ABOUT THIS EXERCISE = Among the lines below, take the one holding "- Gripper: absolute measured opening", the one holding "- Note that", and all lines between them. Set them down exactly.

[Start of section]

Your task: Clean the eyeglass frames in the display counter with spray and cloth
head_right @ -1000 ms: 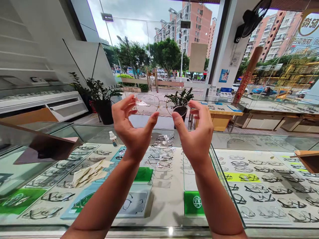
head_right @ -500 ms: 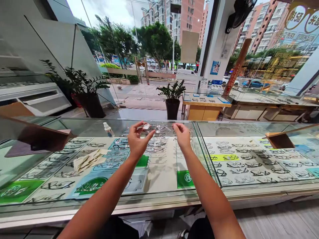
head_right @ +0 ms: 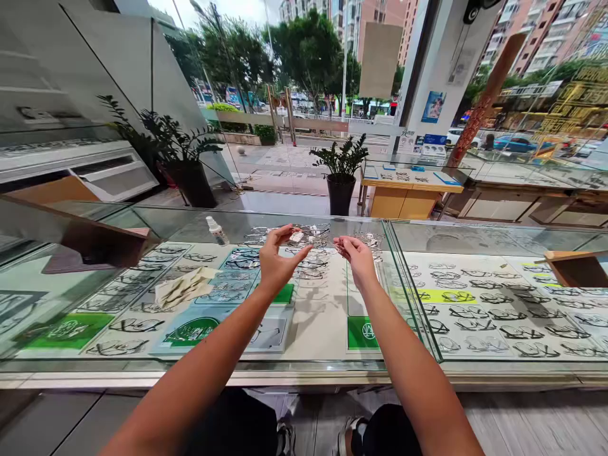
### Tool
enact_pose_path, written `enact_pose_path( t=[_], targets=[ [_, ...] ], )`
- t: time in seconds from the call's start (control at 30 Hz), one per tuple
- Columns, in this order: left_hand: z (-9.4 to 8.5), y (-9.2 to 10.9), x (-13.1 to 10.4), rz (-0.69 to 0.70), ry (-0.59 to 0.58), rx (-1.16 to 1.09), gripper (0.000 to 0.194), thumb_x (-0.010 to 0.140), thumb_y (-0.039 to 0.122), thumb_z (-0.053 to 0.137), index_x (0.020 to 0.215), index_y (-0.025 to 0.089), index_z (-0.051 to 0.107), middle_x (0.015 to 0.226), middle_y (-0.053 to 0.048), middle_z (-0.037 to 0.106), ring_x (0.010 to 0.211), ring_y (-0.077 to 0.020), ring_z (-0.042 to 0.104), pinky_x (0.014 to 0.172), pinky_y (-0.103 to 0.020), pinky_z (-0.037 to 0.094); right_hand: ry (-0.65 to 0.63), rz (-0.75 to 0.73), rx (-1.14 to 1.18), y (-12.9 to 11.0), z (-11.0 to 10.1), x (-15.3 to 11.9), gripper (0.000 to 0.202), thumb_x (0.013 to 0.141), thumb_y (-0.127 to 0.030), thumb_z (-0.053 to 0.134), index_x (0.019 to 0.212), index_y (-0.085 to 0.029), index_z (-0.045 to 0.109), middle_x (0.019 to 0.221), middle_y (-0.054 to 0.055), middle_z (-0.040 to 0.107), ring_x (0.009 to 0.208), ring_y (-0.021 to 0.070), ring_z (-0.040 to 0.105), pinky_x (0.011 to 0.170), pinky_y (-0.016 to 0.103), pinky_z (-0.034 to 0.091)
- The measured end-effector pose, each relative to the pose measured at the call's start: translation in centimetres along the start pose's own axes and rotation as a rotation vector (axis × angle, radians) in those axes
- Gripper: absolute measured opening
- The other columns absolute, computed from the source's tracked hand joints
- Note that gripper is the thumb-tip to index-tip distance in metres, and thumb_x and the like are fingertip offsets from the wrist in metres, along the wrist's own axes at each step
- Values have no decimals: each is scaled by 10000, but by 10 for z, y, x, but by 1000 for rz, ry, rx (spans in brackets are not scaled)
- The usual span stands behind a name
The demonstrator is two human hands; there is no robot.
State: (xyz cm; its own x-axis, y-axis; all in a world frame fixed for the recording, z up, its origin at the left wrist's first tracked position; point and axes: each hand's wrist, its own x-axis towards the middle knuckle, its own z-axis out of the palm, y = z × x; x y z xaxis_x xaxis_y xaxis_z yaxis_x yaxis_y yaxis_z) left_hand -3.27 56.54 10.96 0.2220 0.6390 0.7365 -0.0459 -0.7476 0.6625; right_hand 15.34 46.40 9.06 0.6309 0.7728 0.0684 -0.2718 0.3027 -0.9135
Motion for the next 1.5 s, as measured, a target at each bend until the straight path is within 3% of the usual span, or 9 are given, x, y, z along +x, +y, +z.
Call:
enact_pose_path(
  t=[0.2, 0.53, 0.7, 0.8, 1.0, 1.27, 1.37, 1.43, 1.5],
  targets=[
    [0, -5, -1, 74, -25, 80, 631, 838, 467, 868, 1340, 192, 602, 1237, -116, 738, 1169, -266, 733, 1047, -440, 617, -1, 92, 2, -3, -3, 1, 183, 878, -387, 829, 966, -232, 786, 1103, 71, 842, 1052, 200, 788, 873, 288, 631],
    [-4, -8, 4, 3, -80, 120, 637, 827, 464, 876, 1347, 211, 608, 1289, -111, 737, 1240, -278, 693, 1130, -475, 533, -112, 112, -5, -10, -8, 3, 188, 890, -339, 795, 1047, -236, 781, 1084, 71, 834, 1027, 205, 775, 946, 348, 615],
    [-11, -5, 12, -68, -325, -26, 675, 763, 506, 910, 1309, 204, 653, 1311, -118, 735, 1232, -275, 701, 1107, -436, 556, -324, 183, -118, -31, -21, 2, 314, 836, -514, 821, 963, -227, 823, 1079, 70, 811, 1036, 208, 741, 930, 328, 559],
    [-13, 0, 13, -84, -480, -70, 673, 764, 491, 910, 1325, 213, 664, 1314, -107, 741, 1259, -280, 690, 1138, -443, 538, -432, 204, -236, -38, -23, -2, 306, 776, -497, 871, 909, -223, 837, 1078, 74, 801, 1043, 210, 708, 979, 354, 520],
    [-13, 7, 11, -112, -578, -87, 672, 780, 481, 891, 1362, 238, 658, 1358, -96, 728, 1297, -296, 671, 1159, -470, 519, -498, 230, -345, -40, -21, -6, 253, 750, -455, 889, 888, -246, 856, 1089, 69, 793, 1046, 218, 671, 973, 380, 487],
    [-12, 8, 11, 8, -569, -39, 622, 858, 486, 833, 1400, 258, 631, 1410, -95, 679, 1317, -274, 636, 1130, -430, 512, -517, 243, -360, -37, -20, -6, 265, 711, -451, 914, 865, -240, 867, 1141, 89, 800, 1055, 232, 674, 979, 396, 478],
    [-9, 12, 9, 63, -444, 59, 680, 861, 532, 814, 1447, 267, 594, 1485, -125, 590, 1387, -300, 559, 1091, -438, 514, -456, 155, -360, -34, -17, -5, 262, 715, -465, 906, 842, -241, 859, 1105, 87, 809, 1066, 245, 681, 1002, 414, 474],
    [-6, 14, 5, 0, -271, 102, 535, 884, 540, 781, 1317, 244, 676, 1294, -114, 656, 1199, -270, 633, 959, -395, 543, -360, 50, -366, -31, -13, -6, 259, 704, -469, 909, 797, -237, 841, 1070, 84, 810, 1088, 260, 686, 1029, 428, 471],
    [-2, 15, 0, -135, -179, 78, 337, 929, 538, 721, 1013, 212, 753, 903, -46, 651, 849, -196, 624, 760, -329, 508, -272, -63, -394, -26, -7, -8, 258, 709, -473, 900, 766, -234, 822, 1052, 84, 802, 1086, 271, 691, 1012, 435, 486]
  ],
)
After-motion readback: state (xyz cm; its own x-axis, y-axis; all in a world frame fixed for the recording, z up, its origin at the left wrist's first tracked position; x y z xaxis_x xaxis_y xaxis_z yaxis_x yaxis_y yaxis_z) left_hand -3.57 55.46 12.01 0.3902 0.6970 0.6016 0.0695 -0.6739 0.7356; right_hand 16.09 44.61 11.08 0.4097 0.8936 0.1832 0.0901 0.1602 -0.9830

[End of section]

OUTPUT =
- Gripper: absolute measured opening
- The other columns absolute, computed from the source's tracked hand joints
- Note that gripper is the thumb-tip to index-tip distance in metres, and thumb_x and the like are fingertip offsets from the wrist in metres, along the wrist's own axes at each step

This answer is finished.